En réalité, le Sénégal accuse un retard technologique de plusieurs décennies par rapport aux pays développés dans le domaine du raffinage. Fin 2023, sa capacité de raffinage est passée de 1,2 million à 1,5 million de tonnes par an, un chiffre encore bien inférieur à la production attendue de plus de 4 millions de tonnes de brut du champ de Sangomar.
Pour combler cet écart, le Sénégal poursuit le projet SAR 2.0 pour améliorer encore les capacités de raffinage. Mamadou Abib Diop, directeur général de la SAR, l'a assuré : "D'ici 2030, notre capacité atteindra 5 millions de tonnes par an, de quoi couvrir la demande nationale".
Une avancée majeure a récemment été réalisée : le 13 février, la SAR a dit avoir raffiné avec succès le premier lot de brut extrait du champ de Sangomar, produisant 90.000 tonnes de produits dérivés, dont du diesel, du kérosène, de l'essence et du butane.
Ce tournant marque la première transformation locale du pétrole sénégalais et un pas de plus vers l'intégration complète de la chaîne industrielle pétrolière du pays.
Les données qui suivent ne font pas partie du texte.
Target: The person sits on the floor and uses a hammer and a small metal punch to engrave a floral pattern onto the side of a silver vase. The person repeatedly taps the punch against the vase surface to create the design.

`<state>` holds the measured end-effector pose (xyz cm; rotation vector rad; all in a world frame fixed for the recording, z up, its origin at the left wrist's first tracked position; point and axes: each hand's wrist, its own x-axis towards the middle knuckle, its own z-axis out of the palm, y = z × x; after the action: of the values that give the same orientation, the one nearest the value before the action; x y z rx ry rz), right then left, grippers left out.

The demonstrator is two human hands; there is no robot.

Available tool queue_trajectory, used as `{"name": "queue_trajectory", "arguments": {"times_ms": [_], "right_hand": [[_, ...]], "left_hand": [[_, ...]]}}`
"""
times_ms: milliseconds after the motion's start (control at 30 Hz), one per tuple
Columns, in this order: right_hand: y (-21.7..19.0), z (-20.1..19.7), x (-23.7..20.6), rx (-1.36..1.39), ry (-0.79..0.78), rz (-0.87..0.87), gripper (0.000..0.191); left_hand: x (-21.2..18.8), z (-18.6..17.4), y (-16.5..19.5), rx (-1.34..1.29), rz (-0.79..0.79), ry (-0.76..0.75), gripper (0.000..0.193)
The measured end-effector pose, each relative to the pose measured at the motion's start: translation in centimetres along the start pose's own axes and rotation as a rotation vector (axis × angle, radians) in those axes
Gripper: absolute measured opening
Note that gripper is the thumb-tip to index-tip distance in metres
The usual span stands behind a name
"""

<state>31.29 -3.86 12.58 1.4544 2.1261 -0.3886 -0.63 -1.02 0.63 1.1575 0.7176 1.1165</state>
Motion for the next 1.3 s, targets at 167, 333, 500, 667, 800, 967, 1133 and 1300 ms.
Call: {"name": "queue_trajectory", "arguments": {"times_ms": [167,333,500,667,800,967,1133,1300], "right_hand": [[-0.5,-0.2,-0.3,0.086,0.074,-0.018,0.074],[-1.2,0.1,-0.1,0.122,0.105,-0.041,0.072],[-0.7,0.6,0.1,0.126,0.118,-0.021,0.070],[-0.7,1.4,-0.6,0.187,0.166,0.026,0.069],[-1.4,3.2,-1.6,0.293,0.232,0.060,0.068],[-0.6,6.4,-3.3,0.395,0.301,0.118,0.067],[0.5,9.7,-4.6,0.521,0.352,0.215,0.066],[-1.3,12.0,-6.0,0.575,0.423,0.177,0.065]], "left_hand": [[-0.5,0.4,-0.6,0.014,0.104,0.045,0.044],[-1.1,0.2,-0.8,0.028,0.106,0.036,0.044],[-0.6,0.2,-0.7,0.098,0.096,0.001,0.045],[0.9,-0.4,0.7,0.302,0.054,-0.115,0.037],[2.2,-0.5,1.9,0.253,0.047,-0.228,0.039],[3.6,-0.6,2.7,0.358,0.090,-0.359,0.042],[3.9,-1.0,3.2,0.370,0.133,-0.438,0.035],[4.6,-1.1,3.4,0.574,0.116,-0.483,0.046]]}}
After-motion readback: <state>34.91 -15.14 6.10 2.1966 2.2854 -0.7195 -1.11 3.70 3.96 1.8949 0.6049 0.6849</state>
Au-delà du renforcement de l'industrie pétrolière, le président sénégalais Bassirou Diomaye Faye a affirmé que les revenus pétroliers serviront à diversifier l'économie et à éviter le piège de la "malédiction du pétrole". "Notre stratégie consiste à utiliser ces ressources comme levier pour développer d'autres secteurs, notamment le numérique, la formation professionnelle, l'agriculture et la pêche", a-t-il déclaré.
M. Faye a mis en garde contre les erreurs commises par certains pays producteurs, où l'essor pétrolier n'a pas été accompagné d'une gestion équilibrée et durable. "Certains pays ont sombré dans la dépendance à la rente pétrolière, se reposant sur cette manne illusoire. Mais lorsqu'une crise pétrolière survient, leurs économies s'effondrent", a-t-il souligné.
L'économiste sénégalais Papa Daouda Diene rappelle que si les revenus pétroliers amélioreront les perspectives économiques à court et moyen terme, leur impact sur la structure économique du pays doit être relativisé. Actuellement, l'industrie pétrolière représente moins de 5% du PIB sénégalais.